Another area regarding images, one I have little interest in, yet one that seems to fascinate many others: that’s the image of the British monarchy about which our culture can’t seem to get enough images and information. Elizabeth I was always a person of fascination for me given her times, my interest in the feminine and the fact that she was a woman in it, struggling to maintain her power and her integrity. The second Elisabeth, for me not so much, though I suspect that she, like Victoria, has much to reveal.

The third focus on Queen as image should not come as a surprise: in Dante the Virgin Mary from Heaven sends Saint Lucy to Beatrice, Beatrice to Virgil, Virgil to Dante., the character in the poem. There we have a series of images of Grace in action that also reveal various principles of the divine and human, particularly Mary’s response to God through the image of the Angel Gabriel: “Let it be to me according to your word.” What we see here at the heart of the human, so to speak, is that there are really only two meaningful responses, “Yes” and “No.” I suspect (believe) that there is fundamentally only one question and we find that in the text that seems so irrelevant to many in our culture.

In any case I liked the way the meditation below defined the role of the Holy Spirit in my considerations of feminine beauty, though I divided the meditation a little differently from the original, to emphasize the role of the burning bush as an image of reality.
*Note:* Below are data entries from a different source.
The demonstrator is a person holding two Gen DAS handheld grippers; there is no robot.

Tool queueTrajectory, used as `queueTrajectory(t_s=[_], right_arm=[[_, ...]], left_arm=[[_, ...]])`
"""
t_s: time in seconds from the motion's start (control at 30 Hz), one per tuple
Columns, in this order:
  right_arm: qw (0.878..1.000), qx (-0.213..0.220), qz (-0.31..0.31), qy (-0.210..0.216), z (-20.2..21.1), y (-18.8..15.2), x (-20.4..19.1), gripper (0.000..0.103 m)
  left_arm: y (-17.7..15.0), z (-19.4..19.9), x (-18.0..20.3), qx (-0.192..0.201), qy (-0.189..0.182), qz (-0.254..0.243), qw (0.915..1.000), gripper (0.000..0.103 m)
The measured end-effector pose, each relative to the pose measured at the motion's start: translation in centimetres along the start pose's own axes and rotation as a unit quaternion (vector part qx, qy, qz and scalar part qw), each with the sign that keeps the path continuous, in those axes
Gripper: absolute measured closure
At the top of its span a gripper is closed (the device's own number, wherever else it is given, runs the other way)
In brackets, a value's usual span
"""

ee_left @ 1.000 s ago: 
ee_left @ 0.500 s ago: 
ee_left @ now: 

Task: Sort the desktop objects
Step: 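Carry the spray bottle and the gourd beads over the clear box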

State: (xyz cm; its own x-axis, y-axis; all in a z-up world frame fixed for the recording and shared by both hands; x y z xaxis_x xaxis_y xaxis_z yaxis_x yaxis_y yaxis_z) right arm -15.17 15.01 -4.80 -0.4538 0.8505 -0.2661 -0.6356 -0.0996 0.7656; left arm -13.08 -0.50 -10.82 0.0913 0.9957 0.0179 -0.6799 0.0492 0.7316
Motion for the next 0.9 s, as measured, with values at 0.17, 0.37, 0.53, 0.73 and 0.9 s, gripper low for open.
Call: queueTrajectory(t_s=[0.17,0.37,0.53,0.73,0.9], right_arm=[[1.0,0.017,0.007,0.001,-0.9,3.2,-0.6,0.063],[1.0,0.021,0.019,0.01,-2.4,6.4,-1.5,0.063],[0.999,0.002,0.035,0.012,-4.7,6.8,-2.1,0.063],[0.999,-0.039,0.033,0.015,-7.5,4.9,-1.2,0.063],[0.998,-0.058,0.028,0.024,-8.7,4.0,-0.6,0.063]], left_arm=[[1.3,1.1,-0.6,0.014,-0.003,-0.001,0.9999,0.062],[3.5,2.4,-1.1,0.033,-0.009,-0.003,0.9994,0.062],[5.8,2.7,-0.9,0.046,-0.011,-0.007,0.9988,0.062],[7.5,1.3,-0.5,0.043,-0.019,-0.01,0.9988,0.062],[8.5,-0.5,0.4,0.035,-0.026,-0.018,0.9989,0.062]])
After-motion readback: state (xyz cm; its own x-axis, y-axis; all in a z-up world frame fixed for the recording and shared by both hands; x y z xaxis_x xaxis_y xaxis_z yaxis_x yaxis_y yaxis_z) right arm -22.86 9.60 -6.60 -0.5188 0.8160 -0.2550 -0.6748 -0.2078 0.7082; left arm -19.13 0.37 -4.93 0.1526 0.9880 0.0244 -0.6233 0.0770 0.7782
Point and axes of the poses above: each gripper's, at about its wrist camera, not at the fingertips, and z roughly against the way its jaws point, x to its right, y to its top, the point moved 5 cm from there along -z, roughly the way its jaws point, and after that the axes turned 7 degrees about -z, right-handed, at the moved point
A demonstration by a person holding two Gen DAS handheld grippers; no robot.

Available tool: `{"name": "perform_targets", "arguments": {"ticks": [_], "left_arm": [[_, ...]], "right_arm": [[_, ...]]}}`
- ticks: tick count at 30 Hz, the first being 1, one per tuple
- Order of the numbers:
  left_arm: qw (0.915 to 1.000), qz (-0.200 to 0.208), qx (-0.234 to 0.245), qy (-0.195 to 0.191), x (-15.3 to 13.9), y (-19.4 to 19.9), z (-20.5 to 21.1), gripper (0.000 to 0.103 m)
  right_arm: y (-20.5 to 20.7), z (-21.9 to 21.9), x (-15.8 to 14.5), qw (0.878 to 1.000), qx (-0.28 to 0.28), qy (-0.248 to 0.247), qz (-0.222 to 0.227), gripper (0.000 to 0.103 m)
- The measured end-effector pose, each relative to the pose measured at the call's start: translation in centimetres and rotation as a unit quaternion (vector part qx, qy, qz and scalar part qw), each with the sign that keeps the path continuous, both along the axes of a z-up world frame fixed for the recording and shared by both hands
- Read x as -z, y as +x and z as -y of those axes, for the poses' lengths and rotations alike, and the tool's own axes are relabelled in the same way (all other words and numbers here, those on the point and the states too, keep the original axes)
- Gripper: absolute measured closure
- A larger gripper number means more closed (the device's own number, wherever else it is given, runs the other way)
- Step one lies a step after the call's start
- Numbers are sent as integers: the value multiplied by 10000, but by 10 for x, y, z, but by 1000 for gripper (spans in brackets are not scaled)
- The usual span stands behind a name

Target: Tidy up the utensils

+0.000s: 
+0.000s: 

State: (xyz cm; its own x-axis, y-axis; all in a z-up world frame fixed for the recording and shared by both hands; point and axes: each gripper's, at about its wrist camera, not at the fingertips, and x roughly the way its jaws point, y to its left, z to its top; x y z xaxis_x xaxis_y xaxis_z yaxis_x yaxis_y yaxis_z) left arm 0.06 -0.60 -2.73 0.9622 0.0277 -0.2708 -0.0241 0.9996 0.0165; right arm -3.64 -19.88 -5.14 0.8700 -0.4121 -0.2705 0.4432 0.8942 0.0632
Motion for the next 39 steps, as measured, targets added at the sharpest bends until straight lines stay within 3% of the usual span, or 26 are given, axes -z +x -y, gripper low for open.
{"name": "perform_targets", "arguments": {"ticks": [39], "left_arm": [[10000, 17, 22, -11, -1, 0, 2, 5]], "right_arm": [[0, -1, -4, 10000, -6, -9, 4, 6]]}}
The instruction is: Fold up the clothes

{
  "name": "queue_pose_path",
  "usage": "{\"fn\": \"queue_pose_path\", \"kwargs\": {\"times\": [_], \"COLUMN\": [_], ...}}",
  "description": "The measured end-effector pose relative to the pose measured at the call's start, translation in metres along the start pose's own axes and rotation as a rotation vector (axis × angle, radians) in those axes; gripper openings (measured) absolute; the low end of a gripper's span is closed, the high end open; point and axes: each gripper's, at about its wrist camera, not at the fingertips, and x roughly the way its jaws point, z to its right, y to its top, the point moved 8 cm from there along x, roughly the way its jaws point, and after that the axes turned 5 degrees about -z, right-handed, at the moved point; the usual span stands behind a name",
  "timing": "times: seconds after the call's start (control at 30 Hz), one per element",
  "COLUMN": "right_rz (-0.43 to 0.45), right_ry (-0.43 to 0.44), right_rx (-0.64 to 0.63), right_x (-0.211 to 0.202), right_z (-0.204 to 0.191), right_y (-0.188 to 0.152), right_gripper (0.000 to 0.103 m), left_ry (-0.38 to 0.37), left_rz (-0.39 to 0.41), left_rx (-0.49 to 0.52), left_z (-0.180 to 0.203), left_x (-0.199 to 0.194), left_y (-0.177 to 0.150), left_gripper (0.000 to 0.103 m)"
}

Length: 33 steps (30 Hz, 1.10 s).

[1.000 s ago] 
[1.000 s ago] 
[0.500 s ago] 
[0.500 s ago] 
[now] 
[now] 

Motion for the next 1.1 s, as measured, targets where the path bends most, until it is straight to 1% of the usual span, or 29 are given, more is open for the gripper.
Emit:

Regarding the image to go with this essay, I found some from the movie but they didn’t transfer well to this text. One was a Sandro Botticelli image of the Virgin and Child; Botticelli’s works delight me; think of the most famous one which would be an extremely apt image for this essay.. However, the machine wouldn’t load the Botticelli image, so I shall try the Claire Danes image. It wouldn’t upload that one either. Rosanna Podesta? Nope! Does God keep saying “no” here? Apparently, since I do not have an acceptable image for this text and may have to “publish” this text without it. If I can figure out what has gone wrong, I shall add an image later, though it almost seems fitting not to have one, very fitting. “Neither is this Thou!”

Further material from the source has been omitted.